Work to be completed:
Nothing but the records, transcribed verbatim and stripped of images, should appear in the answer.

Saved entries
-- Opening Marker --
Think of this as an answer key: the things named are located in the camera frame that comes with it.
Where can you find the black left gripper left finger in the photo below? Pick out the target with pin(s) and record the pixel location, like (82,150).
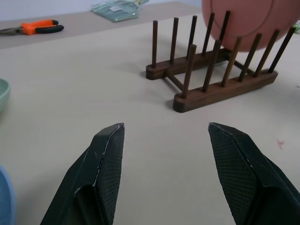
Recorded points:
(98,173)

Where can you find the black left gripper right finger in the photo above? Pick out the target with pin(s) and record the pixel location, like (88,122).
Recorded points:
(243,175)

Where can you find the dark wooden dish rack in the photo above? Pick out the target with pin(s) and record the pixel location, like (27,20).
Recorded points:
(211,70)

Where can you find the blue plate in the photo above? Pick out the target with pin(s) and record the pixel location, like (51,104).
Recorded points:
(5,197)

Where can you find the pink plate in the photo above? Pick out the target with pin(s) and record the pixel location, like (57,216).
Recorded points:
(248,23)

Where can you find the orange and black pliers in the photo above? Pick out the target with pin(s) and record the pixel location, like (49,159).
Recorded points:
(35,27)

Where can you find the clear plastic bag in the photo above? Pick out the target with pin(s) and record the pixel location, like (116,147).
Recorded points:
(117,9)
-- Closing Marker --
Output for this exercise:
Think of this as an answer key: the things named are located in the camera frame that comes with it.
Where can you find the black left gripper left finger in the photo below? Pick out the target with pin(s) and record the pixel location, like (82,150).
Recorded points:
(98,173)

Where can you find the black left gripper right finger in the photo above? Pick out the target with pin(s) and record the pixel location, like (88,122).
Recorded points:
(243,175)

Where can you find the dark wooden dish rack in the photo above? Pick out the target with pin(s) and record the pixel location, like (27,20).
Recorded points:
(211,70)

Where can you find the blue plate in the photo above? Pick out the target with pin(s) and record the pixel location, like (51,104).
Recorded points:
(5,197)

Where can you find the pink plate in the photo above? Pick out the target with pin(s) and record the pixel location, like (57,216).
Recorded points:
(248,23)

Where can you find the orange and black pliers in the photo above? Pick out the target with pin(s) and record the pixel location, like (49,159).
Recorded points:
(35,27)

Where can you find the clear plastic bag in the photo above? Pick out the target with pin(s) and record the pixel location, like (116,147).
Recorded points:
(117,9)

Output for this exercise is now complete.